Maria Antonia, as hoped, soon became pregnant. However, on 18 May 1834 the family was struck by mourning: Archduchess Maximiliana, youngest daughter from Leopold II's first marriage, died at the age of seven. The young Grand Duchess was moved by the death of her stepdaughter; three days later, on 21 May, she gave birth for the first time: another baby girl was born, who was given the name Maria Isabella, in honor of her maternal grandmother. The Grand Duchess was struck by puerperal fever and only after long suffering did she manage to recover.

Just over a year later, the long-awaited heir was born. On 10 June 1835 at 9.20 in the evening (as Leopold II noted), Maria Antonia gave birth to a son who was immediately baptized Ferdinand in honor of his paternal grandfather and maternal uncle. The birth was welcomed with joy in all countries; the Prince Metternich wrote: «The assured succession in Tuscany is luck for all of Europe», since the order desired by the Congress of Vienna was thus preserved.

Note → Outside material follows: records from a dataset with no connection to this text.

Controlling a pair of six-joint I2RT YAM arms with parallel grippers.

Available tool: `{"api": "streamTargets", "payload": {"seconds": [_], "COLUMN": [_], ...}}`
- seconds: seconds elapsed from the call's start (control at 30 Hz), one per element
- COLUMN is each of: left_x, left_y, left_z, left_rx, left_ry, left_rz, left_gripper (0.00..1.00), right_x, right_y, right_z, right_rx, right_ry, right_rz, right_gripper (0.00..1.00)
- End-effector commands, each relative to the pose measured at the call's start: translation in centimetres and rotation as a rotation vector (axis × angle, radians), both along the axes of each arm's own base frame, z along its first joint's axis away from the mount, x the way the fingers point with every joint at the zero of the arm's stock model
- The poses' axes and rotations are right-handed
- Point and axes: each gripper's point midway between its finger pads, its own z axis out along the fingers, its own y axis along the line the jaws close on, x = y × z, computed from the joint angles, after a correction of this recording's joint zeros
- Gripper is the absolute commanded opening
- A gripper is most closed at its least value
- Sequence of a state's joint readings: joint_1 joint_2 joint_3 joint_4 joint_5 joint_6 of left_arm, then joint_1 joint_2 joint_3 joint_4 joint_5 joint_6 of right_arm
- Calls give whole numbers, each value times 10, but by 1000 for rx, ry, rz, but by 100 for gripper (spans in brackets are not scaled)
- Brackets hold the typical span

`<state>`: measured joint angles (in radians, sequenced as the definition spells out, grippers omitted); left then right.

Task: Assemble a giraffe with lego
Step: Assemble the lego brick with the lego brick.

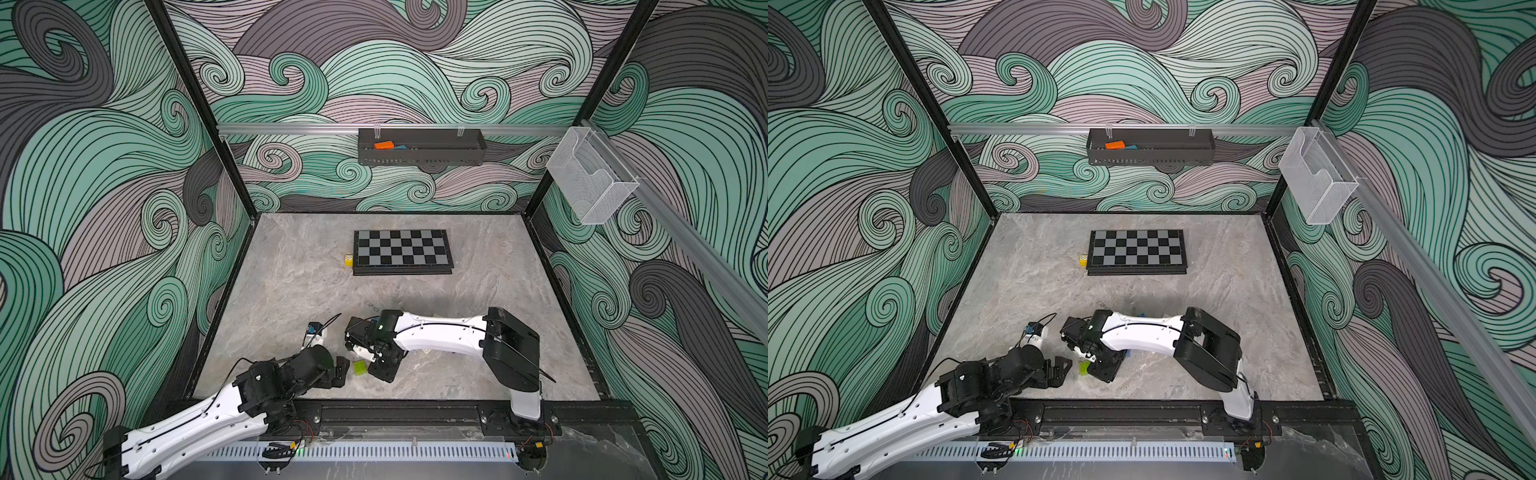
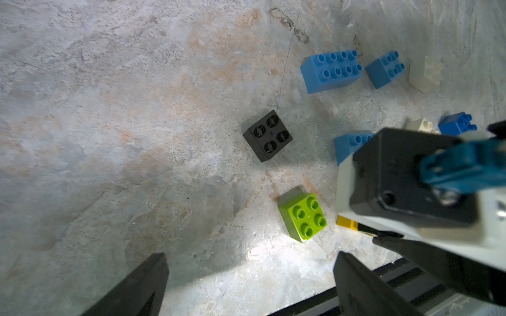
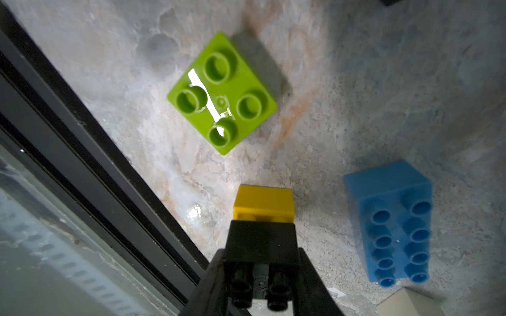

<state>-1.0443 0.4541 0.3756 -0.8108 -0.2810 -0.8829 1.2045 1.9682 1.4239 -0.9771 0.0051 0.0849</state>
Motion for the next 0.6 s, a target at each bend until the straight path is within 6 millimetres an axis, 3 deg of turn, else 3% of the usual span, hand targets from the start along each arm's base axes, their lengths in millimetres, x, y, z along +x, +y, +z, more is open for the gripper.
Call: {"api": "streamTargets", "payload": {"seconds": [0.0, 0.57], "left_x": [1, 1], "left_y": [2, 1], "left_z": [2, 2], "left_rx": [6, 7], "left_ry": [-16, -17], "left_rz": [0, -4], "left_gripper": [99, 99], "right_x": [3, 2], "right_y": [-21, -19], "right_z": [-26, -24], "right_rx": [-114, -107], "right_ry": [21, 23], "right_rz": [-14, -38], "right_gripper": [23, 33]}}
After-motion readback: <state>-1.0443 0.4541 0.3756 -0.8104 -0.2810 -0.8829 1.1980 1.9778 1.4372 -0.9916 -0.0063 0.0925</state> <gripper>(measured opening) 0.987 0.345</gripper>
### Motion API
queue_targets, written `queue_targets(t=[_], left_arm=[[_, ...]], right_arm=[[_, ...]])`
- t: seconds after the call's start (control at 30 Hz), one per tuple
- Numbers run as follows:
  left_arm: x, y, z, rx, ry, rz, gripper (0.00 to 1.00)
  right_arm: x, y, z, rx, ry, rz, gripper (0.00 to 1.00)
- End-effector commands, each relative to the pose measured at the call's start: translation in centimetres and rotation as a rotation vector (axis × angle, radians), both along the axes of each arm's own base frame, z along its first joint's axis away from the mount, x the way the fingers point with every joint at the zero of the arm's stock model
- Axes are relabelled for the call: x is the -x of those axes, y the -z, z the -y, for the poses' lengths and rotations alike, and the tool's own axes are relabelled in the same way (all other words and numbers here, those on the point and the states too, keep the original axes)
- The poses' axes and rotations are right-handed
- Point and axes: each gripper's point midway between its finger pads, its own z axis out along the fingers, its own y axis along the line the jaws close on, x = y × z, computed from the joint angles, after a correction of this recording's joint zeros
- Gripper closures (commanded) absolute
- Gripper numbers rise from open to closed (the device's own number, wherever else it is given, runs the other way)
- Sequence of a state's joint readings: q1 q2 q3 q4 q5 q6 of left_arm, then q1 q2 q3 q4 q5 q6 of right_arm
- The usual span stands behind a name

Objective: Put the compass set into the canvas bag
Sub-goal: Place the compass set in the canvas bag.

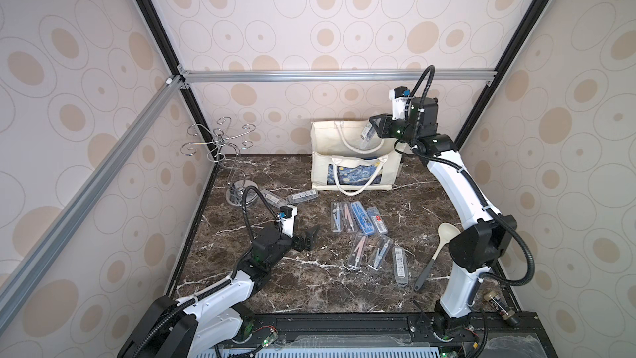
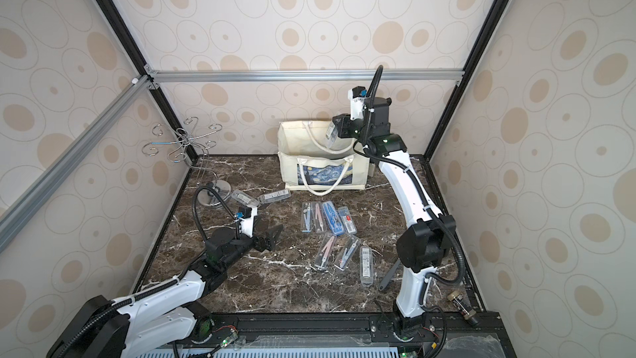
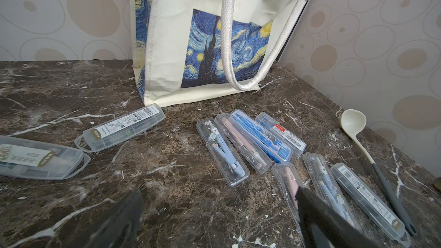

Between 1836 and 1852, Maria Antonia gave birth to eight more children: four girls and four boys. The grand ducal family was therefore made up in total of ten children born to Leopold II and Maria Antonia and the two surviving daughters from Leopold II's first marriage. Not all the children escaped death: Theresa (1836 – 1838), died in Livorno of typhoid fever; Marianna (1840 – 1841), died of convulsions; Carolina (1822 – 1841), the eldest, died after a year of agony; Rainer (1842 – 1844), died due to an unspecified illness; and Christina (1838 – 1849), died also of typhoid fever. All these deaths brought a lot of pain to the entire family: Maria Antonia always remained at her children's bedside until the end, only to faint from the suffering of seeing them die in her arms.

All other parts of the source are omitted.